Why not send the value itself instead of a placeholder? Now it takes
2x writes on a random node to do a single update (write placeholder,
write update) and N*x writes from the client (write value, write
placeholder to N-1). Where N is replication factor. Seems like extra
network and IO instead of less...
Of course, I still think this sounds like reimplementing Cassandra
internals in a Cassandra client (just guessing, I'm not a cassandra dev)
On Jul 3, 2011, at 5:20 PM, AJ <aj@dude.podzone.net> wrote:
> Yang,
>
> How would you deal with the problem when the 1st node responds
> success but then crashes before completely forwarding any replicas?
> Then, after switching to the next primary, a read would return stale
> data.
>
> Here's a quick-n-dirty way: Send the value to the primary replica
> and send placeholder values to the other replicas. The placeholder
> value is something like, "PENDING_UPDATE". The placeholder values
> are sent with timestamps 1 less than the timestamp for the actual
> value that went to the primary. Later, when the changes propagate,
> the actual values will overwrite the placeholders. In event of a
> crash before the placeholder gets overwritten, the next read value
> will tell the client so. The client will report to the user that
> the key/column is unavailable. The downside is you've overwritten
> your data and maybe would like to know what the old data was! But,
> maybe there's another way using other columns or with MVCC. The
> client would want a success from the primary and the secondary
> replicas to be certain of future read consistency in case the
> primary goes down immediately as I said above. The ability to set
> an "update_pending" flag on any column value would probably make
> this work. But, I'll think more on this later.
>
> aj
>
> On 7/2/2011 10:55 AM, Yang wrote:
>>
>> there is a JIRA completed in 0.7.x that "Prefers" a certain node in
>> snitch, so this does roughly what you want MOST of the time
>>
>>
>> but the problem is that it does not GUARANTEE that the same node
>> will always be read. I recently read into the HBase vs Cassandra
>> comparison thread that started after Facebook dropped Cassandra for
>> their messaging system, and understood some of the differences.

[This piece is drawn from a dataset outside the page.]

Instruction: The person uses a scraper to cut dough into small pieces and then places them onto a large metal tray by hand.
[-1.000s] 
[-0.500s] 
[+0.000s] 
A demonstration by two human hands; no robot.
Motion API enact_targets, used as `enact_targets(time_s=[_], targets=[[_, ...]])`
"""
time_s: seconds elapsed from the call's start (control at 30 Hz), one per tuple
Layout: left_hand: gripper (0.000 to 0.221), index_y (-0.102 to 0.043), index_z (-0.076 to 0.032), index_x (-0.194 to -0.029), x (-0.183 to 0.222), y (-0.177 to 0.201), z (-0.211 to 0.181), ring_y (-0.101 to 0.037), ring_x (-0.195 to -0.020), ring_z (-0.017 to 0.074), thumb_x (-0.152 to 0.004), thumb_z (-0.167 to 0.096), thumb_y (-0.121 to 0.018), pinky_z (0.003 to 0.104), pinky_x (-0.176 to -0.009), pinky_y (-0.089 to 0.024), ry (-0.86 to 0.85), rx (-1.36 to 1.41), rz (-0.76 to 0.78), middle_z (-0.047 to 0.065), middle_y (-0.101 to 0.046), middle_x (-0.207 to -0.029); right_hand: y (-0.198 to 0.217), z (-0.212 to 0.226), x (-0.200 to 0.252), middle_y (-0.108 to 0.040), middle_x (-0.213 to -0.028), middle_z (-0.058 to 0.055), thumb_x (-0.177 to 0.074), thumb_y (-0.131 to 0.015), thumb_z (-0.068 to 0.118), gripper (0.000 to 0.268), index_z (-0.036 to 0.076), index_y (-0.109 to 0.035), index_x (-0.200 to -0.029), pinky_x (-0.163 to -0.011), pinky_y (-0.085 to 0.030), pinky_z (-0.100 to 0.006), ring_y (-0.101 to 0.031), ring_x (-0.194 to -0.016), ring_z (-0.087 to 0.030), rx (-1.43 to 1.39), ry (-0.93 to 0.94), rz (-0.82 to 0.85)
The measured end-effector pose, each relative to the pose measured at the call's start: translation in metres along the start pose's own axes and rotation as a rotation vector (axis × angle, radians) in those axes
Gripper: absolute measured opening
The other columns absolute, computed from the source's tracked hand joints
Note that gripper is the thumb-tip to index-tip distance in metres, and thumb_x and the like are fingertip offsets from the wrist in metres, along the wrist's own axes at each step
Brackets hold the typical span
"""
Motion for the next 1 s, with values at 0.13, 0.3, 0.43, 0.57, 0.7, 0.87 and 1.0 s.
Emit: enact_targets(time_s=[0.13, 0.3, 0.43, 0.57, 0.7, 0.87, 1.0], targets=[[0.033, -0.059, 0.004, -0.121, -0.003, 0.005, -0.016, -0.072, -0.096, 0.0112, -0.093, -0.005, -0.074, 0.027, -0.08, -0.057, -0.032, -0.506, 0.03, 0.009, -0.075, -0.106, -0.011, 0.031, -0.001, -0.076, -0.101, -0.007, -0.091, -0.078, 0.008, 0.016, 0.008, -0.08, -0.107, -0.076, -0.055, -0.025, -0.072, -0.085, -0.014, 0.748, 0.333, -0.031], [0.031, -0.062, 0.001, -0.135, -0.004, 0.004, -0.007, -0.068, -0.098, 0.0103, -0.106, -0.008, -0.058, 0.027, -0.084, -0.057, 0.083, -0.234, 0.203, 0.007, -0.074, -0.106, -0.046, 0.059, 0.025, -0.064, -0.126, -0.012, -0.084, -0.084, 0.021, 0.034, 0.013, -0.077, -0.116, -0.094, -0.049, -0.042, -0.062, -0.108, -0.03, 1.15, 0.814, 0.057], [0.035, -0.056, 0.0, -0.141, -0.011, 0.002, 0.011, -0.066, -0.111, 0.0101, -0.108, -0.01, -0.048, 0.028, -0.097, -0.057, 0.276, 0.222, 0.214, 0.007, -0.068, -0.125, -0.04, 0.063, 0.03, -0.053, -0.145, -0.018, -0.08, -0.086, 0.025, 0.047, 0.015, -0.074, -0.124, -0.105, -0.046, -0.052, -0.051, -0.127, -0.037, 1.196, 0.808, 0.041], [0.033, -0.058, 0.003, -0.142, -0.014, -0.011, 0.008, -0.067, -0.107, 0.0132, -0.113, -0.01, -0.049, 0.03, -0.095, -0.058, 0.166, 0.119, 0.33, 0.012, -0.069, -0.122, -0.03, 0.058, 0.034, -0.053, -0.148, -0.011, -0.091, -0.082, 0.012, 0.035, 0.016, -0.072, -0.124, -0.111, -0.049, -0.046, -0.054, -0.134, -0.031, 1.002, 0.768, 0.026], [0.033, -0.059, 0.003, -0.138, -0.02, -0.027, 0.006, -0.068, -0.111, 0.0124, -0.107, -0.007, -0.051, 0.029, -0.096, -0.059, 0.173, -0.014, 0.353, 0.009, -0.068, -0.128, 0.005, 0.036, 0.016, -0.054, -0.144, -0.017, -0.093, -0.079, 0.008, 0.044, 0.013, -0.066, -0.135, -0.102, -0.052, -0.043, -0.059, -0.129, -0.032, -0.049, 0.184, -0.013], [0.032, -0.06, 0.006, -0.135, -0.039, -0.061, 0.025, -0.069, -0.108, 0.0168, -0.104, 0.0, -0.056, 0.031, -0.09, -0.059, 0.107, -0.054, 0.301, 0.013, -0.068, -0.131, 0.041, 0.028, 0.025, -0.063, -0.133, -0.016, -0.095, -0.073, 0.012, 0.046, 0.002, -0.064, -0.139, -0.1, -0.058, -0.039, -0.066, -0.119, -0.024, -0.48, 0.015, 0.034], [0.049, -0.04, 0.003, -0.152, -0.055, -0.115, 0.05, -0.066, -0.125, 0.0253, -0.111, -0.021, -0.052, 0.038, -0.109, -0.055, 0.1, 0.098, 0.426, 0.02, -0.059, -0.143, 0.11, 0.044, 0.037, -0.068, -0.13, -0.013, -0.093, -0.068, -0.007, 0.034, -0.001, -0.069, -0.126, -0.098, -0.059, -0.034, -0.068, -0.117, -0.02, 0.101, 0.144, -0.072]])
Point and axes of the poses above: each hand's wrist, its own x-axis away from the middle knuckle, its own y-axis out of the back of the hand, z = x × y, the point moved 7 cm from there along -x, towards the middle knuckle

>> what you want is essentially what HBase does. the fundamental
>> difference there is really due to the gossip protocol: it's a
>> probablistic, or eventually consistent failure detector while
>> HBase/Google Bigtable use Zookeeper/Chubby to provide a strong
>> failure detector (a distributed lock). so in HBase, if a tablet
>> server goes down, it really goes down, it can not re-grab the
>> tablet from the new tablet server without going through a start up
>> protocol (notifying the master, which would notify the clients
>> etc), in other words it is guaranteed that one tablet is served by
>> only one tablet server at any given time. in comparison the above
>> JIRA only TRYIES to serve that key from one particular replica.
>> HBase can have that guarantee because the group membership is
>> maintained by the strong failure detector.
>>
>> just for hacking curiosity, a strong failure detector + Cassandra
>> replicas is not impossible (actually seems not difficult), although
>> the performance is not clear. what would such a strong failure
>> detector bring to Cassandra besides this ONE-ONE strong
>> consistency ? that is an interesting question I think.
>>
>> considering that HBase has been deployed on big clusters, it is
>> probably OK with the performance of the strong Zookeeper failure
>> detector. then a further question was: why did Dynamo originally
>> choose to use the probablistic failure detector? yes Dynamo's main
>> theme is "eventually consistent", so the Phi-detector is
>> **enough**, but if a strong detector buys us more with little cost,
>> wouldn't that be great?
>>
>>
>>
>> On Fri, Jul 1, 2011 at 6:53 PM, AJ <aj@dude.podzone.net> wrote:
>> Is this possible?
>>
>> All reads and writes for a given key will always go to the same
>> node from a client. It seems the only thing needed is to allow the
>> clients to compute which node is the closes replica for the given
>> key using the same algorithm C* uses. When the first replica
>> receives the write request, it will write to itself which should
>> complete before any of the other replicas and then return. The
>> loads should still stay balanced if using random partitioner. If
>> the first replica becomes unavailable (however that is defined),
>> then the clients can send to the next repilca in the
>> ring and switch from ONE write/reads to QUORUM write/reads
>> temporarily until the first replica becomes available again.
>> QUORUM is required since there could be some replicas that were not
>> updated after the first replica went down.
>>
>> Will this work? The goal is to have strong consistency with a read/
>> write consistency level as low as possible while secondarily a
>> network performance boost.
>>
>
|